The Duke scientists have found that most traits necessary for training emerge between the ages of 8 to 16 weeks. By 8 weeks, puppies can read hand gestures such as pointing and show the beginnings of working memory, meaning they can retain information such as “sit” or “stay” for short periods.

This is a change from when the puppies were younger and would sit or stay for only a few seconds, “then forget what they were doing,” Woods says.

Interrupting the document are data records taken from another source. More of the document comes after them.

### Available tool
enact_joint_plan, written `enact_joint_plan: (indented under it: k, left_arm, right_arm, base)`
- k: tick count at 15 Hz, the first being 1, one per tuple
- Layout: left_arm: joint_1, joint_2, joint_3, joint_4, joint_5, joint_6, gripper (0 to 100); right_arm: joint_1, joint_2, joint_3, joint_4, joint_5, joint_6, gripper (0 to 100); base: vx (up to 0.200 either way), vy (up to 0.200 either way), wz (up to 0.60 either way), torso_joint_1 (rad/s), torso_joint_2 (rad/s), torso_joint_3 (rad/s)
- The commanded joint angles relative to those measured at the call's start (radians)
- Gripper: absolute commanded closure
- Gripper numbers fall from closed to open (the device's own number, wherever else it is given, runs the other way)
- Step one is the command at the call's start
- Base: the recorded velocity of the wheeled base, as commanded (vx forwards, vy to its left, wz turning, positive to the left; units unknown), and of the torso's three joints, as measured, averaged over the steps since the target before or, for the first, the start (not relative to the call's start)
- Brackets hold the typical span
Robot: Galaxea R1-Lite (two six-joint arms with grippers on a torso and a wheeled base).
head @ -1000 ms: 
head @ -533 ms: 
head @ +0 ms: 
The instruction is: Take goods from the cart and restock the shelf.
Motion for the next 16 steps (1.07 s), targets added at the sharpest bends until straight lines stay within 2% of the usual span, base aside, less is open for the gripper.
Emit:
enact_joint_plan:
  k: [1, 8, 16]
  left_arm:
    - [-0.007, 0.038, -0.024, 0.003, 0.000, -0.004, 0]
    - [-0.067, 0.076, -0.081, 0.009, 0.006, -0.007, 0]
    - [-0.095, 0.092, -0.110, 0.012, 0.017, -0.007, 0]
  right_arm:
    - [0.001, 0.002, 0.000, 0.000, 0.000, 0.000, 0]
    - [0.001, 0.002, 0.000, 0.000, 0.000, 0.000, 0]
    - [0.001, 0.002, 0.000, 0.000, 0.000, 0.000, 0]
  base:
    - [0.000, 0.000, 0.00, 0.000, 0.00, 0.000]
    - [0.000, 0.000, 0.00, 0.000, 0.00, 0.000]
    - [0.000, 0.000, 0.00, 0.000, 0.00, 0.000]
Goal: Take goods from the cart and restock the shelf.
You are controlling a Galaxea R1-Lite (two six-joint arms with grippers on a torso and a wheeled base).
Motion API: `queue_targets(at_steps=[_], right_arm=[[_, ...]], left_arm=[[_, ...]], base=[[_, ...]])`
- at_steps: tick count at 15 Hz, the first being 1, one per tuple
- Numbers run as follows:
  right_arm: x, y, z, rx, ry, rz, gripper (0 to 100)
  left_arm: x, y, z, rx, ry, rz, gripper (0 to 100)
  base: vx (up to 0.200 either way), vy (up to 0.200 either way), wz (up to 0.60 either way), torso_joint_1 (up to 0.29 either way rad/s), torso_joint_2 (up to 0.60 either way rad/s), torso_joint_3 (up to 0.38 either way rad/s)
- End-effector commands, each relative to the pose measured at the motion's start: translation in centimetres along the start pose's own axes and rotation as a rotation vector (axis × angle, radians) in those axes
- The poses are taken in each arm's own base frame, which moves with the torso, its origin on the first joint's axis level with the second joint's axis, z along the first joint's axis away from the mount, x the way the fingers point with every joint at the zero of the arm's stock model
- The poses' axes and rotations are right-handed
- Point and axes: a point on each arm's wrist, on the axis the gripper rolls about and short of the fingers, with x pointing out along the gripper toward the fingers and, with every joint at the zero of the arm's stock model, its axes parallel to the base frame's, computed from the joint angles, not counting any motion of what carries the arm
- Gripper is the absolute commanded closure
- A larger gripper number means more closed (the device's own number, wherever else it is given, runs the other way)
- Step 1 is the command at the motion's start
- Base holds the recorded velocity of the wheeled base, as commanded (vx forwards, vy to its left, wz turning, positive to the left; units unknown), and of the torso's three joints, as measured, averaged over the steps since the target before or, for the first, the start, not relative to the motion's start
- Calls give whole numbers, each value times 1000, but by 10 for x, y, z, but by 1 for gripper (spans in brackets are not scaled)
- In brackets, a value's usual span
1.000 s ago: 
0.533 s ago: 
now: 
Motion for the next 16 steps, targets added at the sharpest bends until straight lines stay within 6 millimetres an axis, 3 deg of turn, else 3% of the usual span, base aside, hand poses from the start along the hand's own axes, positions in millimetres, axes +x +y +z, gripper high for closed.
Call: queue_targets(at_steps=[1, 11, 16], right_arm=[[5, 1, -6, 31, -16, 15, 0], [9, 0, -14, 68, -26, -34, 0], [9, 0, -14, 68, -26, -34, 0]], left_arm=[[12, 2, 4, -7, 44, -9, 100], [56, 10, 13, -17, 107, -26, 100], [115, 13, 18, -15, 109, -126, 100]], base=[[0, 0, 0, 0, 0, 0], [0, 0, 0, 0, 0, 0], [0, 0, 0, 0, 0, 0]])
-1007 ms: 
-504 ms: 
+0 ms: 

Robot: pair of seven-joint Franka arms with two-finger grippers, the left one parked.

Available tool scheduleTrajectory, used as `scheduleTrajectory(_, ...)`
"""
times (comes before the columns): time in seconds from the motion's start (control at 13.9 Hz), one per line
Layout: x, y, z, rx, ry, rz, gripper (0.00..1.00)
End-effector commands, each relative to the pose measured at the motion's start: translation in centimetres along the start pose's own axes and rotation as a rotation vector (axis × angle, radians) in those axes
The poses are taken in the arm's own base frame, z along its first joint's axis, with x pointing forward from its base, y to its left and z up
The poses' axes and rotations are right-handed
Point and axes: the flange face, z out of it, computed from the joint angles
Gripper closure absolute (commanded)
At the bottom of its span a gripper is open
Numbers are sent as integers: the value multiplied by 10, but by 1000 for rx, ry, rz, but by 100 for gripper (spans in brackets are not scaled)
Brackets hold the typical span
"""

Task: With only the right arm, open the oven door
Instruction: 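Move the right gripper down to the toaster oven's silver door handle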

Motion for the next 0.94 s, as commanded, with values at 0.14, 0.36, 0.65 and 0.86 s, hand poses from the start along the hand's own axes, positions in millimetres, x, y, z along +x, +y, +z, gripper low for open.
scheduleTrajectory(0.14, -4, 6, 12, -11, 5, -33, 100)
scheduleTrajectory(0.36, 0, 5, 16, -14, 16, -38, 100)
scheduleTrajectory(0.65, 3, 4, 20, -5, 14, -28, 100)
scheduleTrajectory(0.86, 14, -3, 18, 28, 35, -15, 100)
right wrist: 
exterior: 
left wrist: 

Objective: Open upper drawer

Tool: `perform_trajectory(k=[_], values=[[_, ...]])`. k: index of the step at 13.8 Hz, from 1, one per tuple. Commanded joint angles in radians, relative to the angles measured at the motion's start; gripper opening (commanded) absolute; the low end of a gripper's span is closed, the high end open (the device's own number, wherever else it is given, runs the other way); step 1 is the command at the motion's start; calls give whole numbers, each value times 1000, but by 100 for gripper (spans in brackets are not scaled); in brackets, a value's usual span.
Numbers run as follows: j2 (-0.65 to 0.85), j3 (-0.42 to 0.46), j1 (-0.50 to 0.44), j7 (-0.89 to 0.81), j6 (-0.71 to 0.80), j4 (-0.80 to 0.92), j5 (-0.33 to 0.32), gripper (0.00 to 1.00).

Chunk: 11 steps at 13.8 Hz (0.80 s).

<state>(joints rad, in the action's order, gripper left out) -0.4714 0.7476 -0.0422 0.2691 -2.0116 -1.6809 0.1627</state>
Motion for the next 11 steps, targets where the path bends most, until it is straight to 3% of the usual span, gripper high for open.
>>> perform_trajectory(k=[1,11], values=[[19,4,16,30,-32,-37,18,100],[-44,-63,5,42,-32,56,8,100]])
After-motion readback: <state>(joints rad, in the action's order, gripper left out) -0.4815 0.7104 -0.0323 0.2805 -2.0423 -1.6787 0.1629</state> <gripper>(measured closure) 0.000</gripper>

By 10 weeks, their self-control improves, and they begin making eye contact with humans. By 13 to 14 weeks, they can adjust to changes in previously learned behavior; for example, they can work out a new route that leads to food if a previous path has been blocked. “The ones who can figure it out faster are more likely to be good service dogs,” Woods says.

Hare and Woods describe their work in a new book, “Puppy Kindergarten,” and say it’s also applicable to companion animals. “Many of the qualities we love about service dogs are the same ones we would like to see in our pets,” Woods says.

The couple also are “puppy raisers,” living with nearly-1-year-old “Neutron,” a Labrador/Golden Retriever mix and a member of the current kindergarten class. They worry about his service dog prospects, as he hasn’t performed well on any of the tests. But if he fails the training, he will join their family permanently. “Either way, we will be proud of him,” Woods says.